From the records below, transcribe only the lines running from the one with "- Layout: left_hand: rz" through the one with "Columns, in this". Keep both of those end lines.

____________________

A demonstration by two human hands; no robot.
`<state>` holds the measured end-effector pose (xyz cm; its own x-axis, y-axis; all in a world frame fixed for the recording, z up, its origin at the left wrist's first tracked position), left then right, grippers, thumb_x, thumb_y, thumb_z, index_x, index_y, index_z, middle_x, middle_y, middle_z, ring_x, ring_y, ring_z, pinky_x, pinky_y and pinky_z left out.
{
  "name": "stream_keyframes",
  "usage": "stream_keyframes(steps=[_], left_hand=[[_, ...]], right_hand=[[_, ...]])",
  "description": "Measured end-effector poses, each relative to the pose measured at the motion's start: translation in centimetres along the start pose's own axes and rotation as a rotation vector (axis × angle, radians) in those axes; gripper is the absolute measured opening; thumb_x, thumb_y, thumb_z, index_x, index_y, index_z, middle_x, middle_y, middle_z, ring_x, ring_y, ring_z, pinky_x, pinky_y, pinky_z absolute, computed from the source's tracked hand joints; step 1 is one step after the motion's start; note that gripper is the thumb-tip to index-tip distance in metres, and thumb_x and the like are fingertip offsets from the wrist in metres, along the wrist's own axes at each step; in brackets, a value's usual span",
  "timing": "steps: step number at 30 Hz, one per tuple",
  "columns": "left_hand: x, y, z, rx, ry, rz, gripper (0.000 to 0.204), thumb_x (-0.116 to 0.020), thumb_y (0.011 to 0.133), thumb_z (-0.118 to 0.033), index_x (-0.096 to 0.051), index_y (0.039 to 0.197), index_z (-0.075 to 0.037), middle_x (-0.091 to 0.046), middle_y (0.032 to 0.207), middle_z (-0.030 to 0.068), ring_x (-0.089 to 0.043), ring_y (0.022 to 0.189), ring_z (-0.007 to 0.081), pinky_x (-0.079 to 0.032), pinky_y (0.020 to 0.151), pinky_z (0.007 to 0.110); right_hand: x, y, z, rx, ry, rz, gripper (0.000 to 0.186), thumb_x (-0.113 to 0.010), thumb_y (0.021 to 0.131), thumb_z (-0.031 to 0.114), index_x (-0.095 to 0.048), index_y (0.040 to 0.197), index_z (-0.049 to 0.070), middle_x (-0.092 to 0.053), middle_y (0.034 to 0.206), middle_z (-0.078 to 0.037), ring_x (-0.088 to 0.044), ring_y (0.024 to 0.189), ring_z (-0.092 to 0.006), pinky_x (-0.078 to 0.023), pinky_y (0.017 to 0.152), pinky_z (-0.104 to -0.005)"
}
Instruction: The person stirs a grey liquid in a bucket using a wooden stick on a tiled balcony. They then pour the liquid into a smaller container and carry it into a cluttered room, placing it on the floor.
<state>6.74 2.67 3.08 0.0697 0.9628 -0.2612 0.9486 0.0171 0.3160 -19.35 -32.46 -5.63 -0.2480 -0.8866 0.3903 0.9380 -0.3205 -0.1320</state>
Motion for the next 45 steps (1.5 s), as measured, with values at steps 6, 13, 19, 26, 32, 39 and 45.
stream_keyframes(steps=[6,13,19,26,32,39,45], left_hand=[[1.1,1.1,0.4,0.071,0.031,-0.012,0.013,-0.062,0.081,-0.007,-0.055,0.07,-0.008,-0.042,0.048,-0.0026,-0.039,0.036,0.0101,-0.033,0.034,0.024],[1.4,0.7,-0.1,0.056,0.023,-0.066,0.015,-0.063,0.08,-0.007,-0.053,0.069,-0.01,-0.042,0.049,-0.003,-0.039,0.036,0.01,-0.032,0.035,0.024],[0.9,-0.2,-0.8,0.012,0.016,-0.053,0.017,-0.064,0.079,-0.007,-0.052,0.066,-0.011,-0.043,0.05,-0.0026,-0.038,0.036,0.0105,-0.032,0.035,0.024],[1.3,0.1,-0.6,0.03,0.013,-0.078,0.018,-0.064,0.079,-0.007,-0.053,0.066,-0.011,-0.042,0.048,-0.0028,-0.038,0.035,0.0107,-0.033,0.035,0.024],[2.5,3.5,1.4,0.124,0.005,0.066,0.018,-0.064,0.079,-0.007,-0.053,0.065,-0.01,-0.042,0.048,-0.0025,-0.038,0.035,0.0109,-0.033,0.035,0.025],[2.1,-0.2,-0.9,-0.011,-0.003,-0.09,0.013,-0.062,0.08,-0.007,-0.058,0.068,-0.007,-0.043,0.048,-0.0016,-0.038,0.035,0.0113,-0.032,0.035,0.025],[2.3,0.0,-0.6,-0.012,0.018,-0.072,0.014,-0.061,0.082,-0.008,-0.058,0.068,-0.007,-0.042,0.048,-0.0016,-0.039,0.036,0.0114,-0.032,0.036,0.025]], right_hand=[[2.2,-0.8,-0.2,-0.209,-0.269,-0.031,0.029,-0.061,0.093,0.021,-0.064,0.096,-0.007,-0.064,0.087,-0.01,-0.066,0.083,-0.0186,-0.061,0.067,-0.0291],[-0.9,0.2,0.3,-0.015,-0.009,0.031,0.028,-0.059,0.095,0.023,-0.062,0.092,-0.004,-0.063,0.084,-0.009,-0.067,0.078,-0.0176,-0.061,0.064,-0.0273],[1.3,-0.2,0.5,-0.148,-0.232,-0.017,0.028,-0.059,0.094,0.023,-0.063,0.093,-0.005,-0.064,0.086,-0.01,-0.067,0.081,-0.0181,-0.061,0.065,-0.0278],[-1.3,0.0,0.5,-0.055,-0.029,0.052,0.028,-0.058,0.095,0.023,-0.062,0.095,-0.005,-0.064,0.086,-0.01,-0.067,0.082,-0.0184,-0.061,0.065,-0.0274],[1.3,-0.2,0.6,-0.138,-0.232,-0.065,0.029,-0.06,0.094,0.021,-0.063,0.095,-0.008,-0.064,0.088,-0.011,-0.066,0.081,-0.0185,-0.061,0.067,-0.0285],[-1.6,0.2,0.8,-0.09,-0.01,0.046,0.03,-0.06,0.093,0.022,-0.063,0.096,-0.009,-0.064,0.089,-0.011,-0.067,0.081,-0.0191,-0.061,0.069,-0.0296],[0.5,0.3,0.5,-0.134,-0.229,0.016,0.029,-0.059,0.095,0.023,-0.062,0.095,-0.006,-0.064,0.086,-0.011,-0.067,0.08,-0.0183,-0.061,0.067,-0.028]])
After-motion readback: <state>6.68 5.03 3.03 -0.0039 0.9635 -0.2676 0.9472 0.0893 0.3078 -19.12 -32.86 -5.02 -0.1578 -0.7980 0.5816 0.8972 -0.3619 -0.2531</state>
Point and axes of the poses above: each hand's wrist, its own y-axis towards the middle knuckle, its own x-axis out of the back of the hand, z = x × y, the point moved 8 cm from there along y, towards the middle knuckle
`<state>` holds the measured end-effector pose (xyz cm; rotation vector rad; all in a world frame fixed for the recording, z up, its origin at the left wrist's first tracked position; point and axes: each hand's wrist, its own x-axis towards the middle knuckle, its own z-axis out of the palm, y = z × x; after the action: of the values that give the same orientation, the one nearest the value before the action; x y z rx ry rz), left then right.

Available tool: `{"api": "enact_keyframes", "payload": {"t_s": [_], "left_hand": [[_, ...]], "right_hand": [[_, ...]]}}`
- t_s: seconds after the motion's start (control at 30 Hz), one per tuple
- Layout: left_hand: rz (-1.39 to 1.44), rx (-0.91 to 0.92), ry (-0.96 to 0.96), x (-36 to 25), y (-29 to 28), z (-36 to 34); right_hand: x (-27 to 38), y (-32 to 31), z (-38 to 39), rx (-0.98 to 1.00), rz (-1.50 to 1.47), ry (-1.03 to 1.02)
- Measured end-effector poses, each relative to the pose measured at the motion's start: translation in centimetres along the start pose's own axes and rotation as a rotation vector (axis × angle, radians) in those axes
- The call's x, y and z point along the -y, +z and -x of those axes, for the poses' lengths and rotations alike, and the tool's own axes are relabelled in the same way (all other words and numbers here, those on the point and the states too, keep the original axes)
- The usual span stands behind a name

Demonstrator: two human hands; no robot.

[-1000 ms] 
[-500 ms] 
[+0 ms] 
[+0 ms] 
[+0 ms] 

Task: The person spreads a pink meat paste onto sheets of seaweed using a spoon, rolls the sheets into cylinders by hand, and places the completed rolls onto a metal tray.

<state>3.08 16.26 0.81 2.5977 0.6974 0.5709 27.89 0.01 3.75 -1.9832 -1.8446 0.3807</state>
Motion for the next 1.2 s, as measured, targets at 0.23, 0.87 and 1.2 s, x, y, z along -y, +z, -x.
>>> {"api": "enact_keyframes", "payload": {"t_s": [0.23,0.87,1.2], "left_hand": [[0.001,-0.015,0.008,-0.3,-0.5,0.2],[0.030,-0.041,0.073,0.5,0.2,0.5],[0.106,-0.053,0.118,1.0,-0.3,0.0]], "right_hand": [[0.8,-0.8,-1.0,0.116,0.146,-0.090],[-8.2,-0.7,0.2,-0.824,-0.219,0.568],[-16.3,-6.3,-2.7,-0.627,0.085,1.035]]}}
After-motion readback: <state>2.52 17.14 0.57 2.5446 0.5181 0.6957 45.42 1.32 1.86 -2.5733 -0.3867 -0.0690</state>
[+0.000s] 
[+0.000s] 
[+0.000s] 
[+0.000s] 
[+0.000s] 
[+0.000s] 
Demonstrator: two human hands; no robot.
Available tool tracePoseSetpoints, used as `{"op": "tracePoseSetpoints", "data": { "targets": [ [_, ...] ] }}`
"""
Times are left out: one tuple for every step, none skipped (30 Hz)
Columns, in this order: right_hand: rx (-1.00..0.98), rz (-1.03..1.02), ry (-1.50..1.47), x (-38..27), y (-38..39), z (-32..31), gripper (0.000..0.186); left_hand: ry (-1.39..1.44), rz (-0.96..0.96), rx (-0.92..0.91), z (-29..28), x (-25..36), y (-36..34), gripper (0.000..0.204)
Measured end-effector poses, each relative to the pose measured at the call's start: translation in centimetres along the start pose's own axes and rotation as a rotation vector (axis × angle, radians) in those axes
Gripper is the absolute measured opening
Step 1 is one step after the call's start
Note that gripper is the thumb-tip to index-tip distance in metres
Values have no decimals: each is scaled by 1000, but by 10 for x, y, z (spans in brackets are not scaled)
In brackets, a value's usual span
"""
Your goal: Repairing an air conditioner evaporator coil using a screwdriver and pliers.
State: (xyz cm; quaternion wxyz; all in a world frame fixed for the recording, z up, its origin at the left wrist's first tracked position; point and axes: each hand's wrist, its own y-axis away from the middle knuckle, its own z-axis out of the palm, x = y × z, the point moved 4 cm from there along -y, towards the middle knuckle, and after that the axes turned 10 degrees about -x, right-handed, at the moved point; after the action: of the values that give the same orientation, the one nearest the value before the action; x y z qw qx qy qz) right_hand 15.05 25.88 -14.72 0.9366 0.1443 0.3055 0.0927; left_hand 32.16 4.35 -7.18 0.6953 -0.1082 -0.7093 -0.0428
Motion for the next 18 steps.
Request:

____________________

● RESPONSE
- Layout: left_hand: rz (-1.39 to 1.44), rx (-0.91 to 0.92), ry (-0.96 to 0.96), x (-36 to 25), y (-29 to 28), z (-36 to 34); right_hand: x (-27 to 38), y (-32 to 31), z (-38 to 39), rx (-0.98 to 1.00), rz (-1.50 to 1.47), ry (-1.03 to 1.02)
- Measured end-effector poses, each relative to the pose measured at the motion's start: translation in centimetres along the start pose's own axes and rotation as a rotation vector (axis × angle, radians) in those axes
- The call's x, y and z point along the -y, +z and -x of those axes, for the poses' lengths and rotations alike, and the tool's own axes are relabelled in the same way (all other words and numbers here, those on the point and the states too, keep the original axes)
- The usual span stands behind a name

Demonstrator: two human hands; no robot.

[-1000 ms] 
[-500 ms] 
[+0 ms] 
[+0 ms] 
[+0 ms] 

Task: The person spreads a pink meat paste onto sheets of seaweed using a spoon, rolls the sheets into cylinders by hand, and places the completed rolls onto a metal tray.

<state>3.08 16.26 0.81 2.5977 0.6974 0.5709 27.89 0.01 3.75 -1.9832 -1.8446 0.3807</state>
Motion for the next 1.2 s, as measured, targets at 0.23, 0.87 and 1.2 s, x, y, z along -y, +z, -x.
>>> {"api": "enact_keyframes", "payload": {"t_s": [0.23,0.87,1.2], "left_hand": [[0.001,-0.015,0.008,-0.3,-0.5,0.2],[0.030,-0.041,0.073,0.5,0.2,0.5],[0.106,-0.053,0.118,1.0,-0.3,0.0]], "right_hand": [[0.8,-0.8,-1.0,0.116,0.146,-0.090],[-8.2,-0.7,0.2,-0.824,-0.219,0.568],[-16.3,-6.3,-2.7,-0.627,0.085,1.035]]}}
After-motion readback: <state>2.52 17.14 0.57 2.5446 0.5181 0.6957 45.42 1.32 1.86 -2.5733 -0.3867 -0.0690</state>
[+0.000s] 
[+0.000s] 
[+0.000s] 
[+0.000s] 
[+0.000s] 
[+0.000s] 
Demonstrator: two human hands; no robot.
Available tool tracePoseSetpoints, used as `{"op": "tracePoseSetpoints", "data": { "targets": [ [_, ...] ] }}`
"""
Times are left out: one tuple for every step, none skipped (30 Hz)
Columns, in this order: right_hand: rx (-1.00..0.98), rz (-1.03..1.02), ry (-1.50..1.47), x (-38..27), y (-38..39), z (-32..31), gripper (0.000..0.186); left_hand: ry (-1.39..1.44), rz (-0.96..0.96), rx (-0.92..0.91), z (-29..28), x (-25..36), y (-36..34), gripper (0.000..0.204)

Nothing remains to be added to this answer.